I married Louise shortly after the Everest expedition. Louise was a good deal younger than I was, but she was a keen mountaineer. She was very much involved in the out-of-doors, and was lots of fun. We did a lot of family treks, we really enjoyed them. They weren't really extreme, they were more camping trips, but pretty energetic trekking. We were very keen that the kids should learn to enjoy the out-of-doors, enjoy swimming and camping and walking around the hills and all the rest of it. But I never at any stage really tried to persuade them even Peter to become a mountaineer.
And then Louise and your daughter Belinda were killed in Nepal in 1975. It must have been awfully hard to recover from that.
Well, of course it was tremendously difficult. It changed everything. My life disappeared, and I did drift for a time. I didn't really believe that time would heal the loss. But after five or six years, I found I was getting interested in some new things. Time did heal things. But things have always remained different.
What did you think of Peter's continuing to climb?

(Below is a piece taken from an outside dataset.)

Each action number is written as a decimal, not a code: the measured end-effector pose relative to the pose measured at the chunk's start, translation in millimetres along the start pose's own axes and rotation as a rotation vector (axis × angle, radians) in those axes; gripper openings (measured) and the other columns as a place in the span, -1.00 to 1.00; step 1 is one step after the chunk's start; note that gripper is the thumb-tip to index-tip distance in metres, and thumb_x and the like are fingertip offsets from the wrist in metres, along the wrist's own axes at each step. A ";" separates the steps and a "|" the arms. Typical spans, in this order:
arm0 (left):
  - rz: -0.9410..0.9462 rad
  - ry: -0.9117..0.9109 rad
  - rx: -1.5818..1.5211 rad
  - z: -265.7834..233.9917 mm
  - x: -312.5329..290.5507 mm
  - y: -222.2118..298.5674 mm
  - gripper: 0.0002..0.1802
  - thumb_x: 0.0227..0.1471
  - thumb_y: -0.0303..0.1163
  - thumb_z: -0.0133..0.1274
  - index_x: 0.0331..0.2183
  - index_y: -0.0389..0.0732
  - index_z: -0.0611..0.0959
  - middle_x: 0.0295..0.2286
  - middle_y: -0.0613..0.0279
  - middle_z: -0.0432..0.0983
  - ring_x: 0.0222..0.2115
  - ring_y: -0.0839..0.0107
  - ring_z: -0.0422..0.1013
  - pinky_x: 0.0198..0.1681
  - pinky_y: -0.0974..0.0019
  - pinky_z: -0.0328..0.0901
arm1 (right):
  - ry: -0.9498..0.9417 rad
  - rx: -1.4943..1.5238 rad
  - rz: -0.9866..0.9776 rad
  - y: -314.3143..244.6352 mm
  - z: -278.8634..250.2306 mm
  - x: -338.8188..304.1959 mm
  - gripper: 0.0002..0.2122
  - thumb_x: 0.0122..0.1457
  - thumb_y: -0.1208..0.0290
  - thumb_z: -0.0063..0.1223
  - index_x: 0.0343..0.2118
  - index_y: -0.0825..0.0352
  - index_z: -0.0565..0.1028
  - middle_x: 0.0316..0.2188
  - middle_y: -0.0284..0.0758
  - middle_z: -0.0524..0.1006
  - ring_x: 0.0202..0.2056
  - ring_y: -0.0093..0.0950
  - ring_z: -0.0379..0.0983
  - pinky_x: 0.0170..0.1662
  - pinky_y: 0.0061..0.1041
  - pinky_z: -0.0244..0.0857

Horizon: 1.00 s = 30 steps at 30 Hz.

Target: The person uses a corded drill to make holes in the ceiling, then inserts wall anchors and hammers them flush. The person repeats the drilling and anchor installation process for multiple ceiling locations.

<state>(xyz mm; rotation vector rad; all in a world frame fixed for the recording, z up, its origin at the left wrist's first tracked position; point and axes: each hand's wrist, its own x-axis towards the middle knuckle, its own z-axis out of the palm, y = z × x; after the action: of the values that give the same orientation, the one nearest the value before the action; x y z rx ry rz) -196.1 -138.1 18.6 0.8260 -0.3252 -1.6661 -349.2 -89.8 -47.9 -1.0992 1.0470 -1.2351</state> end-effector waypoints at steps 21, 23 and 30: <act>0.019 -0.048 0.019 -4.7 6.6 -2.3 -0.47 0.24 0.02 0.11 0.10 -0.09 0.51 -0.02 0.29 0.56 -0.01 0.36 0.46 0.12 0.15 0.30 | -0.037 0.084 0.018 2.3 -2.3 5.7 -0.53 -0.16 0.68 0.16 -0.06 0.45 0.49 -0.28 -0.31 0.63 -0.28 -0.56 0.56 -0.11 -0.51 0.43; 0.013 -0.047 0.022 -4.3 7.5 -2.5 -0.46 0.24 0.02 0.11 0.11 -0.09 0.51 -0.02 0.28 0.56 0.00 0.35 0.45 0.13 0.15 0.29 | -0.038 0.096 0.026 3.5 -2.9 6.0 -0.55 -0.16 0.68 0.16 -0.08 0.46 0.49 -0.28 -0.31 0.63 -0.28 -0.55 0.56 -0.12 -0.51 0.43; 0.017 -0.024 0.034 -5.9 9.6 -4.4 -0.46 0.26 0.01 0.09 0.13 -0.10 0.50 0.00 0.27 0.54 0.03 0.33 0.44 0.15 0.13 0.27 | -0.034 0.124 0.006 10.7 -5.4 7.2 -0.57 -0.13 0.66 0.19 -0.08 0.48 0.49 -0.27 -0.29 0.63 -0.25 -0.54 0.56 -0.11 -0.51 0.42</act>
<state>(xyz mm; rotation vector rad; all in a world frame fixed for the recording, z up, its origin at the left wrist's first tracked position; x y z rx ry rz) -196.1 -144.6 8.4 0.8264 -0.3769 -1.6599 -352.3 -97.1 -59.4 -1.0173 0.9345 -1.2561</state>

That was entirely up to him. He decided he wanted to do it and he went off. I've never climbed with Peter on a big mountain. He did more and more of it and became surer, a much better technical climber than ever I was. He was always trying difficult routes, wasn't interested in climbing easy routes. He had quite a few accidents. He nearly killed himself once, and I think four members of his parties died on the mountains. So I felt relieved when he finally did climb Everest. It was up the same route we had used. He telephoned me from the summit of the mountain, quite an unusual experience.
What did you talk about?
Oh, we talked about all sorts of things. We had a very good discussion. One thing that rather pleased me was: He complimented me on the Hillary Step. He said it was more demanding than he expected it to be.
What about all the climbing traffic on Everest these days?
Well, I've been sort of fairly outspoken on this. I think, A, that too many people have been permitted to go on the mountain at one time and, B, that there's too much rubbish being left on the mountain. The commercialized trips and the overcrowding were what caused the tragedy [in 1996, when eight died on Everest after summiting late and getting caught in an afternoon storm the incident chronicled in Jon Krakauer's Into Thin Air, among other books]. It was inevitable. I've been forecasting a disaster of that nature for some time. And it will happen again. You see, with so many climbers on the mountain, climbers are practically queuing up for the difficult parts. What happens then, quite a few don't get to the top till three or later in the afternoon. And then, like in this instance, the late weather comes sweeping in.